He told the officers he had served in the Israeli Army during the Yom Kippur War and had seen a few things in his time. But nothing he had ever seen shocked him as much as the sight of his former employee hanging from an exposed pipe in his bathroom.

Over the weekend Rachel’s head and neck had turned a greenish red under the makeup. After twelve hours, maggots had already emerged from the fly larvae laid in her eyes and nose within ten minutes of her death. By Monday afternoon beetles could be seen working at the dry skin of her arms and shoulders not hidden by the expensive size-fourteen evening gown she was wearing.

The smell of rotting meat had drawn Ari to the bathroom. Her body, blocking access to the toilet, forced him outside to the street, where he vomited loudly in the gutter next to his van before pulling himself together enough to call the police.
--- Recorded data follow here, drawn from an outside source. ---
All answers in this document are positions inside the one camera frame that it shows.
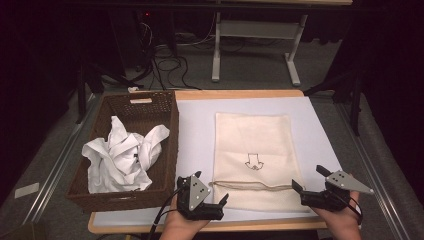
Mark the white table mat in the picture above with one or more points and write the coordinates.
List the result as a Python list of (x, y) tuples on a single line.
[(196, 133)]

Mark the white metal desk frame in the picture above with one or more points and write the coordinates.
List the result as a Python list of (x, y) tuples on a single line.
[(256, 29)]

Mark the aluminium floor rail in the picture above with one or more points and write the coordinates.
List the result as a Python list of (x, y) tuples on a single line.
[(56, 166), (376, 173)]

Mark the small white plug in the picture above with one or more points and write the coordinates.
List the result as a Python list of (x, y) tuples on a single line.
[(133, 89)]

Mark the black metal stand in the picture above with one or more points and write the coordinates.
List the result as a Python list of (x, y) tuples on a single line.
[(81, 90), (356, 100)]

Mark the white shirt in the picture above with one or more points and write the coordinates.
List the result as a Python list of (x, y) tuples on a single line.
[(116, 160)]

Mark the white tape strip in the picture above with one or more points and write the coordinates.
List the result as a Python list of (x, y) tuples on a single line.
[(26, 190)]

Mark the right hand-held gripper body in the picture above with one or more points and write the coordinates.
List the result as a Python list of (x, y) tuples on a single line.
[(343, 181)]

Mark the person's right hand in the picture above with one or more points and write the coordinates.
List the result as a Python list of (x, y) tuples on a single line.
[(343, 223)]

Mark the brown wicker basket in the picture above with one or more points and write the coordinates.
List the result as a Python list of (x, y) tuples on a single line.
[(133, 116)]

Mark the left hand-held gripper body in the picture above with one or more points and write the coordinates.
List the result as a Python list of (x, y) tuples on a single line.
[(198, 193)]

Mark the person's left hand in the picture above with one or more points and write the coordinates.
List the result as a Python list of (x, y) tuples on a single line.
[(181, 228)]

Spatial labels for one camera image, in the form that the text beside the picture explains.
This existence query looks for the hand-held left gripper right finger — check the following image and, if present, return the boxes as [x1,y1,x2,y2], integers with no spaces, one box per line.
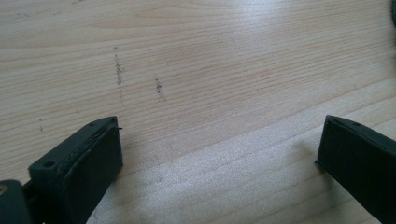
[315,114,396,224]

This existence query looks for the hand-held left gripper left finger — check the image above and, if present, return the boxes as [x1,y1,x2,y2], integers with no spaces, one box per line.
[22,116,124,224]

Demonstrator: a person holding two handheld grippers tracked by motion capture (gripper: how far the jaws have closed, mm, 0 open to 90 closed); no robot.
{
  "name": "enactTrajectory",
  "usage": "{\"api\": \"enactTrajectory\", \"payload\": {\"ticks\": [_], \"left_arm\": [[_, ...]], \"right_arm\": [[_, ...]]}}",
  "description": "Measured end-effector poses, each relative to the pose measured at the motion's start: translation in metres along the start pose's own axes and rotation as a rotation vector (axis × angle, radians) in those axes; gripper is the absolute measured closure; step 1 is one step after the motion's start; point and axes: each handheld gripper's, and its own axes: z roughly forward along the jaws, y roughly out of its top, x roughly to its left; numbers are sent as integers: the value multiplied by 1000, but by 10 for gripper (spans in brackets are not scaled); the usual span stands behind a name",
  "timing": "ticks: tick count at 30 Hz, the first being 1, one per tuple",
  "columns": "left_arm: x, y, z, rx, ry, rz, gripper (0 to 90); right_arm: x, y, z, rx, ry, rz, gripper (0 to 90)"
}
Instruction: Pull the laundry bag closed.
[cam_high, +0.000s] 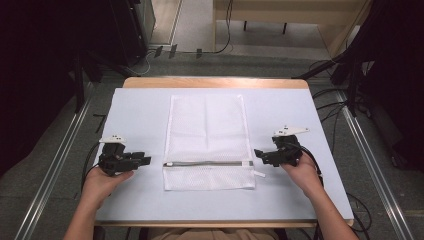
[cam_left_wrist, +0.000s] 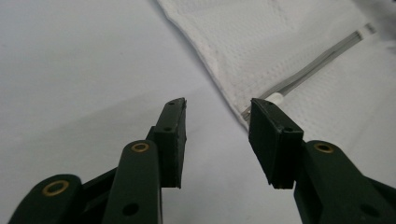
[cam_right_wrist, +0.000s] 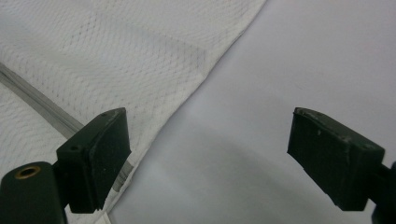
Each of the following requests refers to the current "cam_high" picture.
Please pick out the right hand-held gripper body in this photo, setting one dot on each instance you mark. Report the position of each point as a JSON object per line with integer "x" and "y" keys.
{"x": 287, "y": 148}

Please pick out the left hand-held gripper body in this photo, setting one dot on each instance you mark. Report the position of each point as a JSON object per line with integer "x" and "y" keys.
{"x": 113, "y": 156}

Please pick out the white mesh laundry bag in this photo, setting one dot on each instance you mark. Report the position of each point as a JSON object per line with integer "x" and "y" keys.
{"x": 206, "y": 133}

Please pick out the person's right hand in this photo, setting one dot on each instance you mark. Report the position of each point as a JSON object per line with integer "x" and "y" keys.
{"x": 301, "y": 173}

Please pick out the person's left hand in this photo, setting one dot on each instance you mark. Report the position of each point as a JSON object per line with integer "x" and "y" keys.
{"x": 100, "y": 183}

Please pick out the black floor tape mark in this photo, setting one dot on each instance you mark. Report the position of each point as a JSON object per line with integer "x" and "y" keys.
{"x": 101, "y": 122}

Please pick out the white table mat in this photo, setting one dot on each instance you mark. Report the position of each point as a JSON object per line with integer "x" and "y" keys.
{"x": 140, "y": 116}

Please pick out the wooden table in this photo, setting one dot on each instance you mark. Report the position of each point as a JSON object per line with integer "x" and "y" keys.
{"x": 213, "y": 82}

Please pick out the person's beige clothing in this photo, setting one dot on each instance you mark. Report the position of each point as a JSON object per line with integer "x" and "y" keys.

It took only twenty minutes for the commanding officer at the 17th Precinct to connect this homicide with the boutique murder at the Two-O. There are twenty-two thousand law enforcement agencies and no centralized homicide reporting in the United States. If the second case had been in Staten Island or New Jersey, or Long Island, or indeed nearly anyplace else, the authorities might not have put them together. Since the first was just across town, Lieutenant Braun, the officer in charge, was located within minutes and called in his troops.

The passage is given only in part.